The following function is a three-line implementation of the
Principal Component Analysis (PCA). It is inspired by the function
princomp of the matlab's statistics toolbox.
from numpy import mean,cov,double,cumsum,dot,linalg,array,rank
from pylab import plot,subplot,axis,stem,show,figure
def princomp(A):
""" performs principal components analysis
(PCA) on the n-by-p data matrix A
Rows of A correspond to observations, columns to variables.
Returns :
coeff :
is a p-by-p matrix, each column containing coefficients
for one principal component.
score :
the principal component scores; that is, the representation
of A in the principal component space. Rows of SCORE
correspond to observations, columns to components.
latent :
a vector containing the eigenvalues
of the covariance matrix of A.
"""
# computing eigenvalues and eigenvectors of covariance matrix
M = (A-mean(A.T,axis=1)).T # subtract the mean (along columns)

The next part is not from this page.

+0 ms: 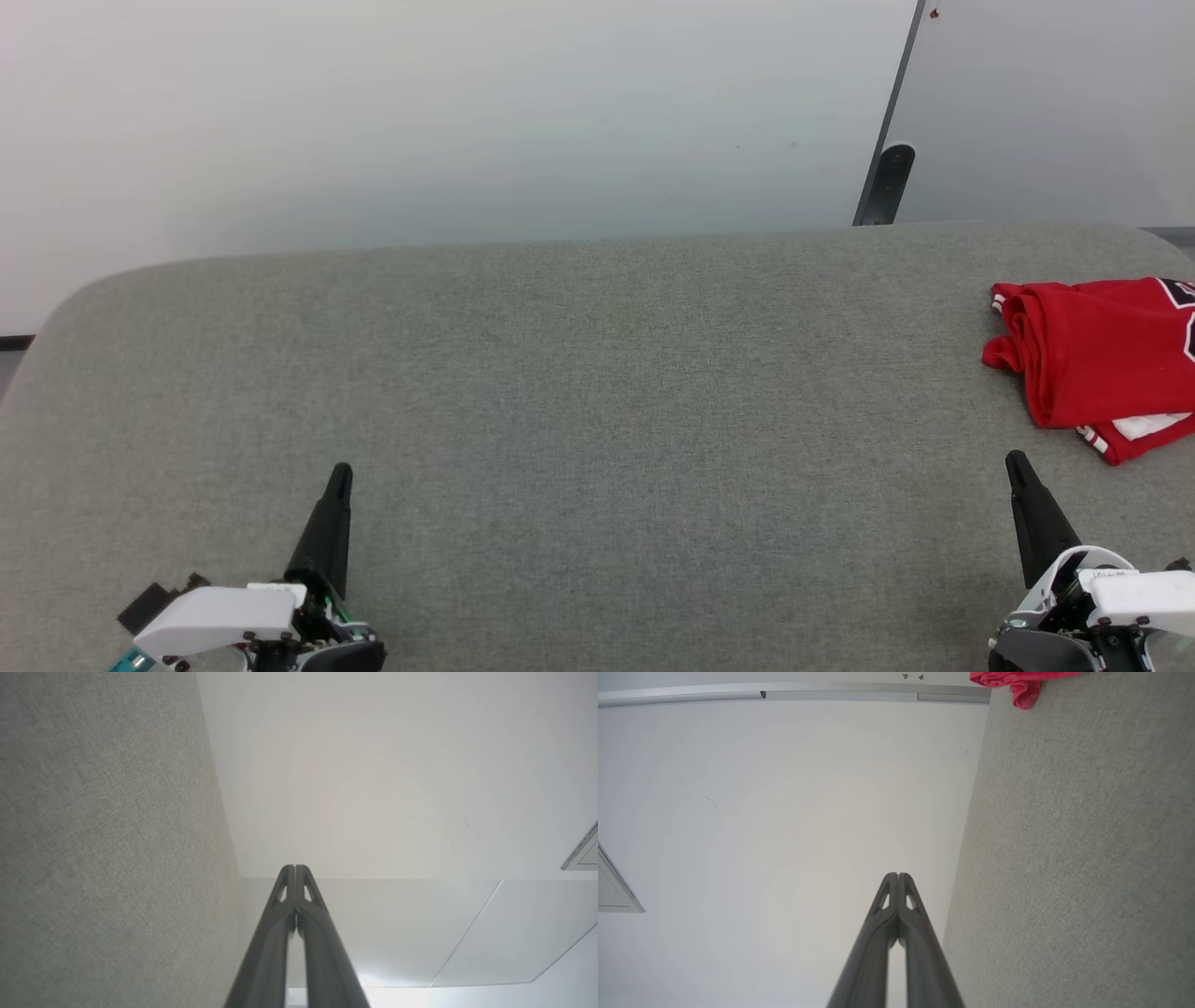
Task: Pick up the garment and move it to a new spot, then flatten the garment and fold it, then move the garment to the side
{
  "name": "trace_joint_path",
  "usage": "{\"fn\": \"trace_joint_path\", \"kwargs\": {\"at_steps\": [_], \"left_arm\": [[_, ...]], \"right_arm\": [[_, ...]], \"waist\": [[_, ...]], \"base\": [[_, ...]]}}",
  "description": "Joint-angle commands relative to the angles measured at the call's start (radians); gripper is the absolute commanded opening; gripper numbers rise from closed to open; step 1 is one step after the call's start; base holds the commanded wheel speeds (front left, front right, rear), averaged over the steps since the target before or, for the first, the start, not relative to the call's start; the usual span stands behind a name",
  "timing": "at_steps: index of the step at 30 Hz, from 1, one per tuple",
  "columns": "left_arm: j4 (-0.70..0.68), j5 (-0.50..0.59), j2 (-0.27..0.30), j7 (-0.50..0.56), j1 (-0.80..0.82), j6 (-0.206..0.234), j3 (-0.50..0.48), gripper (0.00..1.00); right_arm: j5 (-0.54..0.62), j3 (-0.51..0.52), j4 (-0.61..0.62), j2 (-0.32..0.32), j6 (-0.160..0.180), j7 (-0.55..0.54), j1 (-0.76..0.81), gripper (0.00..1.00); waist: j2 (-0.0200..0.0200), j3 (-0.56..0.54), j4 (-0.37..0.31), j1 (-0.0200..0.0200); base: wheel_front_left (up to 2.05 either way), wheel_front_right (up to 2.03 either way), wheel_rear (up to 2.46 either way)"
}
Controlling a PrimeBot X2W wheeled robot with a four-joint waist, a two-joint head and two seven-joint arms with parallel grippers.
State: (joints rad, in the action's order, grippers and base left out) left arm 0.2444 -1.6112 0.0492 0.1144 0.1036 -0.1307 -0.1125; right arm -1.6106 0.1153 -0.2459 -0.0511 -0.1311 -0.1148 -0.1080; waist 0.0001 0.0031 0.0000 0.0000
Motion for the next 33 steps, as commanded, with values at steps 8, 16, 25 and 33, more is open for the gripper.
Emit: {"fn": "trace_joint_path", "kwargs": {"at_steps": [8,16,25,33], "left_arm": [[0.002,-0.003,0.0,0.003,0.01,0.0,-0.003,0.0],[0.002,-0.003,0.0,0.003,0.01,0.0,-0.003,0.0],[0.002,-0.003,0.0,0.003,0.01,0.0,-0.003,0.0],[0.002,-0.003,0.0,0.003,0.01,0.0,-0.003,0.0]], "right_arm": [[-0.004,0.0,0.003,0.004,0.001,-0.003,0.0,0.0],[-0.004,-0.001,0.003,0.004,0.001,-0.002,0.0,0.0],[-0.004,-0.001,0.003,0.004,0.001,-0.002,0.0,0.0],[-0.004,-0.001,0.003,0.004,0.001,-0.002,0.0,0.0]], "waist": [[-0.0001,0.0,0.0,0.0],[-0.0001,0.0,0.0,0.0],[-0.0001,0.0,0.0,0.0],[-0.0001,0.0,0.0,0.0]], "base": [[0.0,0.0,0.0],[0.0,0.0,0.0],[0.0,0.0,0.0],[0.0,0.0,0.0]]}}
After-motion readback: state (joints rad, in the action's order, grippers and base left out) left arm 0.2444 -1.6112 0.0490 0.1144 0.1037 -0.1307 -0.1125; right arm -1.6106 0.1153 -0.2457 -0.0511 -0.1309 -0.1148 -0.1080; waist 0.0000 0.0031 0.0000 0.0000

[latent,coeff] = linalg.eig(cov(M)) # attention:not always sorted
score = dot(coeff.T,M) # projection of the data in the new space
return coeff,score,latent
(In this other post you can find an updated version of this function).

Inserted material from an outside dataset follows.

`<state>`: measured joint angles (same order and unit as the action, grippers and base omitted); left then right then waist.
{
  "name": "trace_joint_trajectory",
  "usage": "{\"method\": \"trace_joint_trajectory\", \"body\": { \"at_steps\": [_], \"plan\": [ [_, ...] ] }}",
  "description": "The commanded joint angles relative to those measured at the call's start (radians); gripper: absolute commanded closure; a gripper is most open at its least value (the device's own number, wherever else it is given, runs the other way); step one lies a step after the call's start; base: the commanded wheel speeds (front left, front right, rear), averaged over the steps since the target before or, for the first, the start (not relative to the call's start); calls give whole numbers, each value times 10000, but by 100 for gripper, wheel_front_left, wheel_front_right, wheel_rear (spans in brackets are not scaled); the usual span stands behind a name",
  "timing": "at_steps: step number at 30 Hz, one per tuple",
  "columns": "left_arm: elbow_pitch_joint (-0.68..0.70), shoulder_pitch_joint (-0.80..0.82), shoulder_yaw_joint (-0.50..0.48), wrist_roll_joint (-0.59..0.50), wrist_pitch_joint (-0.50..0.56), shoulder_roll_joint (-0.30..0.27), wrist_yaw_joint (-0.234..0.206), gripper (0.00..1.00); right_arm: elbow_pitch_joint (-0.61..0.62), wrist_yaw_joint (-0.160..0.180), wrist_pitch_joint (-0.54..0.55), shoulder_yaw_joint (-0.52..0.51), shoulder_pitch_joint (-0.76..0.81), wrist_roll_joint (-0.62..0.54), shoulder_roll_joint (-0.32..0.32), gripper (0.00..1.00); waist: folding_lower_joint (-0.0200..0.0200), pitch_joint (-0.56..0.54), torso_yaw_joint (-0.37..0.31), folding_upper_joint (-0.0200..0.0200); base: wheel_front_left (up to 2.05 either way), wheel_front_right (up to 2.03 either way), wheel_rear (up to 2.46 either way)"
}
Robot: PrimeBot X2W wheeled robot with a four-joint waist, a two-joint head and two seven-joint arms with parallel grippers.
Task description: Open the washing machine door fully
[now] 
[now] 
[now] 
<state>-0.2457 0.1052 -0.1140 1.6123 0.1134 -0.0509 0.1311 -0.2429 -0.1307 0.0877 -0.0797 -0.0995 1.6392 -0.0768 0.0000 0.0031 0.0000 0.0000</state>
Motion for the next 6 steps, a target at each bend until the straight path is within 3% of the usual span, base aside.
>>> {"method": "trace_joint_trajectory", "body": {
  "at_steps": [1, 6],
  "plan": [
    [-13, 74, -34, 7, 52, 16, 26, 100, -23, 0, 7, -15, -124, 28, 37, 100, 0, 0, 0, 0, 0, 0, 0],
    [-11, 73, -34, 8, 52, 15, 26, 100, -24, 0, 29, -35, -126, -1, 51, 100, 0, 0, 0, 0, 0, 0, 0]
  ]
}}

In the following test a 2D dataset wil be used. The result of this test is a plot with the two principal components (dashed lines), the original data (blue dots) and the new data (red stars). As we expected the first principal component describes the direction of maximum variance and the second is orthogonal to the first.

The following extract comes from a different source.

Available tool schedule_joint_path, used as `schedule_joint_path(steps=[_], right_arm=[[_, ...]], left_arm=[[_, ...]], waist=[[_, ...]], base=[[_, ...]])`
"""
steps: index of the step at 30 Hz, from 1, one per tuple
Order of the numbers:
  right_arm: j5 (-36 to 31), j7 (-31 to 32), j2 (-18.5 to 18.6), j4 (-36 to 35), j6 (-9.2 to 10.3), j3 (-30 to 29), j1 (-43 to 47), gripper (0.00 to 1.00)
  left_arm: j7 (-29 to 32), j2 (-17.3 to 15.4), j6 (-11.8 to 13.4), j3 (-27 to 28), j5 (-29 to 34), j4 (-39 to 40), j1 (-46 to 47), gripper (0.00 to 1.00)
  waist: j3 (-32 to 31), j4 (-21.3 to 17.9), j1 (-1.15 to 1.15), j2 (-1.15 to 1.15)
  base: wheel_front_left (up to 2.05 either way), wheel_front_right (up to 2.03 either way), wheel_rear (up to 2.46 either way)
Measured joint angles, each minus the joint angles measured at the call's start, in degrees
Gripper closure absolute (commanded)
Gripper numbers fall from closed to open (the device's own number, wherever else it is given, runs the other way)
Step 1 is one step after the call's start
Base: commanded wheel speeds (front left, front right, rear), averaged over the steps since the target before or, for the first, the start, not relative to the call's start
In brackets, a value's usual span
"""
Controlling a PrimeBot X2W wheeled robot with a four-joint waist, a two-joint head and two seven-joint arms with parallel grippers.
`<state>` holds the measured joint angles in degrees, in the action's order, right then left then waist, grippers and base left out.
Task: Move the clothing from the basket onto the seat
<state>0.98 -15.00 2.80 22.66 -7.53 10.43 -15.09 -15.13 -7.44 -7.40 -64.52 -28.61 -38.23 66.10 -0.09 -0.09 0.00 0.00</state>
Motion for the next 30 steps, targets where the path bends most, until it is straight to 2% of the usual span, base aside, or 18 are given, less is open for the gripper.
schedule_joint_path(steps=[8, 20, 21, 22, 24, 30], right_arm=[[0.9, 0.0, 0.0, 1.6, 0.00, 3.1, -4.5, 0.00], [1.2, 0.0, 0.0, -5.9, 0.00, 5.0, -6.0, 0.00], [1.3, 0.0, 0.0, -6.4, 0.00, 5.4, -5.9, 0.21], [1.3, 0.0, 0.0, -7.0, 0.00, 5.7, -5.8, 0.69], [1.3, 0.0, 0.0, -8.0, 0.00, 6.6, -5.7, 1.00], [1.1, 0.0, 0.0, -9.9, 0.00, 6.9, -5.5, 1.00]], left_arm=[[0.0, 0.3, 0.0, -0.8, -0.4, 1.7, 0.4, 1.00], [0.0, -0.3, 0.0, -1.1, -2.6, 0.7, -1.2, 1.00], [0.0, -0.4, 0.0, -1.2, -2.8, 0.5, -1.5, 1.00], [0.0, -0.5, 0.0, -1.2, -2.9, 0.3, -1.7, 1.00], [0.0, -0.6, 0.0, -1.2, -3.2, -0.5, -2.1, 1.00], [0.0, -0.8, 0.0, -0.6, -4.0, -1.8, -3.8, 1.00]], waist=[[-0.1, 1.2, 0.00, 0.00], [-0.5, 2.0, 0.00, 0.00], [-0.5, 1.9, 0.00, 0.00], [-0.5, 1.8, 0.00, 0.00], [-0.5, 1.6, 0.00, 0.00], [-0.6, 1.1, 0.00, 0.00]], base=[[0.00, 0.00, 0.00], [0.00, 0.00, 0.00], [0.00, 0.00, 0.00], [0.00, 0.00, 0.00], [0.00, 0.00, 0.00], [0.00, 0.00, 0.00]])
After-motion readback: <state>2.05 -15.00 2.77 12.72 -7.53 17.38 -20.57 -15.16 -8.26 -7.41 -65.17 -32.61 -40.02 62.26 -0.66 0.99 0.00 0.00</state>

A = array([ [2.4,0.7,2.9,2.2,3.0,2.7,1.6,1.1,1.6,0.9],
[2.5,0.5,2.2,1.9,3.1,2.3,2,1,1.5,1.1] ])
coeff, score, latent = princomp(A.T)
figure()
subplot(121)
# every eigenvector describe the direction
# of a principal component.
m = mean(A,axis=1)
plot([0, -coeff[0,0]*2]+m[0], [0, -coeff[0,1]*2]+m[1],'--k')
plot([0, coeff[1,0]*2]+m[0], [0, coeff[1,1]*2]+m[1],'--k')
plot(A[0,:],A[1,:],'ob') # the data
axis('equal')
subplot(122)
# new data
plot(score[0,:],score[1,:],'*g')
axis('equal')
show()
In this second example princomp(.) is tested on a 4D dataset. In this example the matrix of the data is rank deficient and only the first two components are necessary to bring the information of the entry dataset.
A = array([[-1, 1, 2, 2],
[-2, 3, 1, 0],
[ 4, 0, 3,-1]],dtype=double)
coeff, score, latent = princomp(A)
perc = cumsum(latent)/sum(latent)
figure()
# the following plot shows that first two components
# account for 100% of the variance.
stem(range(len(perc)),perc,'--b')
axis([-0.3,4.3,0,1.3])
show()
print 'the principal component scores'
print score.T # only the first two columns are nonzero
print 'The rank of A is'
print rank(A) # indeed, the rank of A is 2
Coefficients for principal components
[[ 1.464140e+00 1.588382e+00 0.000000e+00 -4.440892e-16]
[ 2.768170e+00 -1.292503e+00 -2.775557e-17 6.557254e-16]
[ -4.232310e+00 -2.958795e-01 1.110223e-16 -3.747002e-16]]
The rank of A is
2